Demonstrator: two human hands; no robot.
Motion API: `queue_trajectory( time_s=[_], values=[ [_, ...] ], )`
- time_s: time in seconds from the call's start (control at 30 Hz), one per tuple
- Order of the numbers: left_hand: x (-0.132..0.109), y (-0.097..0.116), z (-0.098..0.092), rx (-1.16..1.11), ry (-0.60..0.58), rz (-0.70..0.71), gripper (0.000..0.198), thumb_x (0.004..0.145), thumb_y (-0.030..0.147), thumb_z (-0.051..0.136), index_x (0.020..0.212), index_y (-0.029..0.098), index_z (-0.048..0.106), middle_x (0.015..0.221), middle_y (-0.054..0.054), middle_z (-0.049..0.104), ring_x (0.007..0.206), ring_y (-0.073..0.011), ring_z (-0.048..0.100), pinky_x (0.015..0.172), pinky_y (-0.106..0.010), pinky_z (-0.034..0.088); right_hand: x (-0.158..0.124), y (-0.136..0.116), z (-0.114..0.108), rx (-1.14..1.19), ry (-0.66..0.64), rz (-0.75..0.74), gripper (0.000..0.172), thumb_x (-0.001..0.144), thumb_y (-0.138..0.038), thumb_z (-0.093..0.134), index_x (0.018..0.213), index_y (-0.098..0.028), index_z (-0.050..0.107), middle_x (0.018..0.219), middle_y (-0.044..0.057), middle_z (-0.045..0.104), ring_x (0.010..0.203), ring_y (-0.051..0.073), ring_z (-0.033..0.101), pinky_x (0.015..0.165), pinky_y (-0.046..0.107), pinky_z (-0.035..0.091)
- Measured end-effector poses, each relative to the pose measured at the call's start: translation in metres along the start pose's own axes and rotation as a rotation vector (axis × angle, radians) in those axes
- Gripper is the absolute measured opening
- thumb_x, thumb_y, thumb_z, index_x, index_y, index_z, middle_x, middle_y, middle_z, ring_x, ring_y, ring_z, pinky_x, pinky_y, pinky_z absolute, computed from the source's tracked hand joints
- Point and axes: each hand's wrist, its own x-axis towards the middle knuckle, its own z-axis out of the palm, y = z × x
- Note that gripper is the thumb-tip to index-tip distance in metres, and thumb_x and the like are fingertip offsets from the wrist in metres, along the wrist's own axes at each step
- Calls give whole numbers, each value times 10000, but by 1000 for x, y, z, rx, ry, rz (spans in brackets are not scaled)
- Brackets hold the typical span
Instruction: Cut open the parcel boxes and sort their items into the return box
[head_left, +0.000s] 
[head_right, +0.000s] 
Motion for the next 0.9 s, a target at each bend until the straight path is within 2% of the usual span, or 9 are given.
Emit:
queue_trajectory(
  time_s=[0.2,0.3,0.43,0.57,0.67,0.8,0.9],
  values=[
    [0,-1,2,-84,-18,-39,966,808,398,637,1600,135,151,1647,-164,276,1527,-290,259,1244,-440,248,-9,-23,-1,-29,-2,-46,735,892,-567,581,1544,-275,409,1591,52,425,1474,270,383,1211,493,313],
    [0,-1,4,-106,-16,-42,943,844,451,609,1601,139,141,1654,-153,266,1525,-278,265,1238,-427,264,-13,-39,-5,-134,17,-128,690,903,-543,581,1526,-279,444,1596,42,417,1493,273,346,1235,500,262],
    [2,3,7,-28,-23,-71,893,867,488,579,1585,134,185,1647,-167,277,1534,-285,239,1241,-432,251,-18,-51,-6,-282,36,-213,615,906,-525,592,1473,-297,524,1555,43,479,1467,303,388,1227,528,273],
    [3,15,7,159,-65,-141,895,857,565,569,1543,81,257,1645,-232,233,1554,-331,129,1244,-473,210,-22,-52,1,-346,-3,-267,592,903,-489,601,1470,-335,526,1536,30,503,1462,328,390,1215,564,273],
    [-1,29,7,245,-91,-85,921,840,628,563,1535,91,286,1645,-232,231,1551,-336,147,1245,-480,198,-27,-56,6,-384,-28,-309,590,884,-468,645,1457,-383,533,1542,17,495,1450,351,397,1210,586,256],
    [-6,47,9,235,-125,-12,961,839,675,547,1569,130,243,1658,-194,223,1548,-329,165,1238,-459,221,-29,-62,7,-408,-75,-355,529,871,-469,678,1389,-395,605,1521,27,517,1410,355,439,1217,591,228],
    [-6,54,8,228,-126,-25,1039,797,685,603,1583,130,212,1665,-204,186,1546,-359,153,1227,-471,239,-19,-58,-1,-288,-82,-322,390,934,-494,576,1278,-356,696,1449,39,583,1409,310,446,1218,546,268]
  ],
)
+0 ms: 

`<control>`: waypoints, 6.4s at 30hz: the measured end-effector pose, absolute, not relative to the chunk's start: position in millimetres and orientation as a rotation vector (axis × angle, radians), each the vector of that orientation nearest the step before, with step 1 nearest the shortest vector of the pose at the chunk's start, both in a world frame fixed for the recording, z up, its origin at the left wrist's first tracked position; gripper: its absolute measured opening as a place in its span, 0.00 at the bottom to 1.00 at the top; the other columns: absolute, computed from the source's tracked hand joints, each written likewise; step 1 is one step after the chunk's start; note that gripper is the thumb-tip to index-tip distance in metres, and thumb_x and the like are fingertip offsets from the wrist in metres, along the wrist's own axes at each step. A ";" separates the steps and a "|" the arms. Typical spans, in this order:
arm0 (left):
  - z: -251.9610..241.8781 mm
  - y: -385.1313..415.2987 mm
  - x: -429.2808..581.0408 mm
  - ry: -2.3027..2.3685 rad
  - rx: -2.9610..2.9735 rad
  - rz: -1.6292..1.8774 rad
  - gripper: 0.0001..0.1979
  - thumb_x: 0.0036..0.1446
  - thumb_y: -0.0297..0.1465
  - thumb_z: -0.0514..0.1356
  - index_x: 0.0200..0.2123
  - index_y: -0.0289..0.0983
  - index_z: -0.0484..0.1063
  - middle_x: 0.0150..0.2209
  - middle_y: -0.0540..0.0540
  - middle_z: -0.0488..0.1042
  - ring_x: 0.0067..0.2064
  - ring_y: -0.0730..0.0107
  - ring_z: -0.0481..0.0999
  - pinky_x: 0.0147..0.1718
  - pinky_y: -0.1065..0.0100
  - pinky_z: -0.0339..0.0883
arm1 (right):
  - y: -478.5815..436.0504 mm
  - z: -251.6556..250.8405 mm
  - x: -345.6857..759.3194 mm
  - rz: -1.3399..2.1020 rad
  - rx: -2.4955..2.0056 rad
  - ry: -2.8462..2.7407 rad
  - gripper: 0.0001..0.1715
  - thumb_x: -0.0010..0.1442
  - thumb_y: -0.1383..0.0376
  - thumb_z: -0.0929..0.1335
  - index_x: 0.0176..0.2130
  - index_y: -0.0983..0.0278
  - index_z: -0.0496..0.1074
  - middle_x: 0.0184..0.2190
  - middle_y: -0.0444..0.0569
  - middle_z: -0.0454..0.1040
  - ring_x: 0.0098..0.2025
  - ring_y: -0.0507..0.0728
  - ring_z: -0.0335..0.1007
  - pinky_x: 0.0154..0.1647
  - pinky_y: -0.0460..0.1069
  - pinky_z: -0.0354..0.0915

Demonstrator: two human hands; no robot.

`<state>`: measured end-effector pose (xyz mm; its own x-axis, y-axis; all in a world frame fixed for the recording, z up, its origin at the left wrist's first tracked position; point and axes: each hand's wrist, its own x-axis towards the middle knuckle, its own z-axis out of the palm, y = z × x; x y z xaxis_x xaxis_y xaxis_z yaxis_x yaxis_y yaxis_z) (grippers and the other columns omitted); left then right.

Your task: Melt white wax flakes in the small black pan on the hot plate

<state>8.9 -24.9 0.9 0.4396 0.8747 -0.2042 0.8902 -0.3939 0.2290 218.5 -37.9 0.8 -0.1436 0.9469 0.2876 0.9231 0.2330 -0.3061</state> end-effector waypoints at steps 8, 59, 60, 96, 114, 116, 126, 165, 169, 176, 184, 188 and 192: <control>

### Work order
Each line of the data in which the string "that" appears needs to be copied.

### Result of the task
- Note that gripper is the thumb-tip to index-tip distance in metres, and thumb_x and the like are fingertip offsets from the wrist in metres, along the wrist's own axes at each step
`<control>`: waypoints, 6.4s at 30hz: the measured end-effector pose, absolute, not relative to the chunk's start: position in millimetres and orientation as a rotation vector (axis × angle, radians), each the vector of that orientation nearest the step before, with step 1 nearest the shortest vector of the pose at the chunk's start, both in a world frame fixed for the recording, z up, its origin at the left wrist's first tracked position; gripper: its absolute measured opening as a place in its span, 0.00 at the bottom to 1.00 at the top; the other columns: absolute, computed from the source's tracked hand joints, each written likewise; step 1 is one step after the chunk's start; note that gripper is the thumb-tip to index-tip distance in metres, and thumb_x and the like are fingertip offsets from the wrist in metres, along the wrist's own axes at each step. A ";" separates the steps and a "|" the arms. Typical spans, in this order:

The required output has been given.